Surprisingly, almost 100% of educational money goes into teaching facts and figures and that only accounts for 15% of success at work!

Have you heard the adage: ‘A Ferrari never wins any race while it is in the garage’?

In the same way, your team’s potential is governed by the knowledge that they possess and the skills that they acquire. However, their productivity depends on a positive attitude.

I totally agree with Lou Holtz, the famous football coach, who says ‘Ability is what you’re capable of doing. Motivation determines what you do. Attitude determines how well you do it.’

Attitude includes crucial traits such as honesty, integrity, self-confidence, cooperative attitude, energy levels and optimism that are all critical to career and business success.

Why is recruitment so important?

In April 2015, the CQC introduced its new inspection regime.

Regulation 19 requires that rigorous selection and recruitment procedures are in place to ensure that an employee is ‘fit and proper’ for their role in your practice.

Many practices that I have worked with use job descriptions to help to sift applications and match the right person to the job. However, this reference tool will only highlight the knowledge and skills of an applicant.

Of course, this is very important but what about assessing their attitude? I would recommend doing the following three things:

  1. Present your mission statement in an interview. Like-minded applicants will be able to tell you why and how they will fit into your practice very readily if they have the same ethos and are singing off the same page as you. Incompatible applicants are more likely to struggle or give you an incongruent answer
  2. Use a personal specification – this document describes the personal attributes desired in a potential employee such as their personal attainments, soft and interpersonal skills and personality traits. When writing a person specification, it is suggested by guides that the content be measurable or scored and should not contain anything that would directly or indirectly discriminate against protected groups
  3. Ask applicants to work in your practice for a day – seeing people in action is very enlightening. They may be on their best behaviour but you will be able to observe and get feedback from other team members about their communication and interpersonal skills as well as their attitude.

The right attitude

Recruiting people for the right attitude is a challenge but one worth mastering. The benefits are tremendous. I am not only talking about less time to gain proficiency in the role but also increased staff retention.

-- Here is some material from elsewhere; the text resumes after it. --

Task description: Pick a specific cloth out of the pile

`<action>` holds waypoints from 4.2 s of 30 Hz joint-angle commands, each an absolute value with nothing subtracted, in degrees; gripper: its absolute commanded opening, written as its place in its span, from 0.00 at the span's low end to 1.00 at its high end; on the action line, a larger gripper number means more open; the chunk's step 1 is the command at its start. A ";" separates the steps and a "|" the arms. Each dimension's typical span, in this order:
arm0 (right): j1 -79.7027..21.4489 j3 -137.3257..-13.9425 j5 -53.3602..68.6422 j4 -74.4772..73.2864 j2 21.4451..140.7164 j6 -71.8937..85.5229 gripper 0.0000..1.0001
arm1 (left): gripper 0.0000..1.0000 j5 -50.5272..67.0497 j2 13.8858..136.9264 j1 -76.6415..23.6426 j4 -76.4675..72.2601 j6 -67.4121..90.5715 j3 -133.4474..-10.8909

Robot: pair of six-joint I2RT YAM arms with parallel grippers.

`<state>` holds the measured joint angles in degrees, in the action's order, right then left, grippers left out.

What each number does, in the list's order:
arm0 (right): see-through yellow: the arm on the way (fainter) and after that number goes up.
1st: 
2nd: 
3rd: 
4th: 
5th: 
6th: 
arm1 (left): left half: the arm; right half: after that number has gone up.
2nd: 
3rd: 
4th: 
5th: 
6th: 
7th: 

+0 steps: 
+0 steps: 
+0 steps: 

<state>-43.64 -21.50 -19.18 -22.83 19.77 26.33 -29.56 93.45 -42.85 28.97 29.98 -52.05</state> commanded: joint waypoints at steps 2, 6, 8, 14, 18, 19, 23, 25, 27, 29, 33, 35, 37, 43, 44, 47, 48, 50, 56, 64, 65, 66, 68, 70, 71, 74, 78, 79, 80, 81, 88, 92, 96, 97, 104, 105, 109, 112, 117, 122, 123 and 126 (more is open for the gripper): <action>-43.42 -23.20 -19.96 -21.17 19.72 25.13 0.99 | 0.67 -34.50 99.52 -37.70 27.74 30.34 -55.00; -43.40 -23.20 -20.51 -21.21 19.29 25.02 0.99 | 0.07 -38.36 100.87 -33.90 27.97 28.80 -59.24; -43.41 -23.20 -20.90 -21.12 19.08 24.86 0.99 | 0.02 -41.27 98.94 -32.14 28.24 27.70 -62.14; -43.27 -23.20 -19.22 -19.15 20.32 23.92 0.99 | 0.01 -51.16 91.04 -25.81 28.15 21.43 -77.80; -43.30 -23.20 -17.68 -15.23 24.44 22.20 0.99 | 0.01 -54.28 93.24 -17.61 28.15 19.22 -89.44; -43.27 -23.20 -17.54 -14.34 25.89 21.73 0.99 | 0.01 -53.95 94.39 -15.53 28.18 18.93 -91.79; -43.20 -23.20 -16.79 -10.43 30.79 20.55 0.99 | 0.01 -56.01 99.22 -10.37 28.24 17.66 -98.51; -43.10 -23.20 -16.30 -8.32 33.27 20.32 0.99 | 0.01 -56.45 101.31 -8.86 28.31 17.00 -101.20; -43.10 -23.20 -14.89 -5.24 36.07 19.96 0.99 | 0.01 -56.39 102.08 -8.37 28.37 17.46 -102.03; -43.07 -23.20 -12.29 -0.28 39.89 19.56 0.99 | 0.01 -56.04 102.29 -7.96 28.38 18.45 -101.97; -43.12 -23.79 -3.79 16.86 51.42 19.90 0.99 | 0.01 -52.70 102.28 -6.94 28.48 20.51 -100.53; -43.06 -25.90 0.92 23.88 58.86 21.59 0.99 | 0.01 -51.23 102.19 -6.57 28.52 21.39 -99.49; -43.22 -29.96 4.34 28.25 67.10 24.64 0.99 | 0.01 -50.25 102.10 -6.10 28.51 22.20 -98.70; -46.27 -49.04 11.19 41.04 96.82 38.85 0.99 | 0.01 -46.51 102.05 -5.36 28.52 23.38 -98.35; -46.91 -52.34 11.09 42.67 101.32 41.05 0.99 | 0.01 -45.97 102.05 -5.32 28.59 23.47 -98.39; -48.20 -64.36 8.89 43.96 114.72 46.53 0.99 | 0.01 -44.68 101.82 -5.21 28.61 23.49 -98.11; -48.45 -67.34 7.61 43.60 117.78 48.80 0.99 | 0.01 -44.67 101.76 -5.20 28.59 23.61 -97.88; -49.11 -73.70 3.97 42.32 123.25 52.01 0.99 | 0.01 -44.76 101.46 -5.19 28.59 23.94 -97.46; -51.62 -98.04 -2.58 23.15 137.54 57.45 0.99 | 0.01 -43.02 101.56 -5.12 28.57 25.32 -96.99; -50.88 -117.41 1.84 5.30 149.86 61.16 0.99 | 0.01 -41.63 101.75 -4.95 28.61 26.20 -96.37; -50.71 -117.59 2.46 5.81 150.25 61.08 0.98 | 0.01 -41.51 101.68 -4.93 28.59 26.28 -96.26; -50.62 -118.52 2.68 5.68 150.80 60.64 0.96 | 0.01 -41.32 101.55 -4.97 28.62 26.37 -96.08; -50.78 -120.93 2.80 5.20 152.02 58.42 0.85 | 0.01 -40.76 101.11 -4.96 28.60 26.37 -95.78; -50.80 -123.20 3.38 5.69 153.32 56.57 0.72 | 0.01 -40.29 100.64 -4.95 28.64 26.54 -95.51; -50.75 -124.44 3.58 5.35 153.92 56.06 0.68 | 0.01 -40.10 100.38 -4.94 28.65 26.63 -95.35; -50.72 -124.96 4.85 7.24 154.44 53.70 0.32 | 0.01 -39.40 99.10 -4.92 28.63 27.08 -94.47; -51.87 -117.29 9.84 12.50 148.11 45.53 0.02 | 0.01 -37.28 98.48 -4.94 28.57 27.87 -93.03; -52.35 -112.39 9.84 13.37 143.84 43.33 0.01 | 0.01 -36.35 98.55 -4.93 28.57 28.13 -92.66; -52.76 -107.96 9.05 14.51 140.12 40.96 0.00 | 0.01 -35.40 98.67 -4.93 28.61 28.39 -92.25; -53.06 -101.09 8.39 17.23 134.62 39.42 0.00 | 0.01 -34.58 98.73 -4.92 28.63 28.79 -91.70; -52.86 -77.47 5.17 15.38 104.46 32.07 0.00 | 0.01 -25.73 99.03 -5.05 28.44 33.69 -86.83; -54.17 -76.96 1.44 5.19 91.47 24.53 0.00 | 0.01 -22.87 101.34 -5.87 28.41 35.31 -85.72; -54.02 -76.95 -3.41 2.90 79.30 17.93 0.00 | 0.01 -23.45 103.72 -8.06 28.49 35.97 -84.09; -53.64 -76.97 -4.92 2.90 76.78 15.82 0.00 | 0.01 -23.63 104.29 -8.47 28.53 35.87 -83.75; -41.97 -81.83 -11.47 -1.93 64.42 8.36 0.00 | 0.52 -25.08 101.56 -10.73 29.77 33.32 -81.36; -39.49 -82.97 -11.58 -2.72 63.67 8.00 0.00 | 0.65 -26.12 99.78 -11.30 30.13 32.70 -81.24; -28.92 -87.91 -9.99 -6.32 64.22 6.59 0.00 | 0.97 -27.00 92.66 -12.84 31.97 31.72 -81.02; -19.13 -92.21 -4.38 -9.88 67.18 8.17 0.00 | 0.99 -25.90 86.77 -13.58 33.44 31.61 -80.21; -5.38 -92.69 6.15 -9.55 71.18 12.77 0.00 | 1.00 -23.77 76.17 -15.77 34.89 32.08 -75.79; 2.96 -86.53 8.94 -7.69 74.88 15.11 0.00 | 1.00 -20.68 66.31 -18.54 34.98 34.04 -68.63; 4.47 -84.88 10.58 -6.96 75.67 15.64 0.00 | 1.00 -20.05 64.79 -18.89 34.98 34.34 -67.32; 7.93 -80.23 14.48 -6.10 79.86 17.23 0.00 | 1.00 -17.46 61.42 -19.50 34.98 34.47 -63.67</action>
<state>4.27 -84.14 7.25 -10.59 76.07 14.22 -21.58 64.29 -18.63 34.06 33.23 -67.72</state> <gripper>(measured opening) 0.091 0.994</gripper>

Excited, energetic and dedicated new employees are eager to learn new knowledge and skills. They want to fit in with your culture and account for tasks delegated to them.

If you support them and award appropriately, they will eventually become the powerhouse of your practice.

The evidence

So, you have the right people on board, but what do you need to do to demonstrate to the CQC inspector that each individual is a fit and proper person to work in your practice? How do you show that you are nurturing your team and being a good leader?

Well, it is down to the evidence and showing that year on year you are supporting and training your team to be the best that they can be. These are some of the documents that CQC inspectors want to see in staff members’ personal files:

  1. CV – a full employment history with any gaps explained
  2. Interview records and scoring sheets
  3. Job description and personal specification
  4. An induction and probationary period – a thorough, documented process that clearly shows that the individual has trained to work safely and proficiently in their role
  5. Professional documentation (where appropriate) – GDC registration, professional qualification, indemnity, right to work in the UK, photo ID, DBS check, etc
  6. Appraisals – also under-performance reviews and one to ones if necessary
  7. Personal training plans – every team member should have one including dentists
  8. Training and CPD records
  9. Contract of employment
  10. Specific governance documents – capability, grievance, disciplinary and confidentiality policies and procedures.

The bottom line

Employing unfit staff could have an impact on safety in your practice. This may lead to CQC questioning the fitness of the provider and/or the registered manager.

As leaders, we must recruit the right people. We must grow them, make them feel valued and gain their commitment in order to achieve the fine level of detail that the CQC is inspecting for and success across the board.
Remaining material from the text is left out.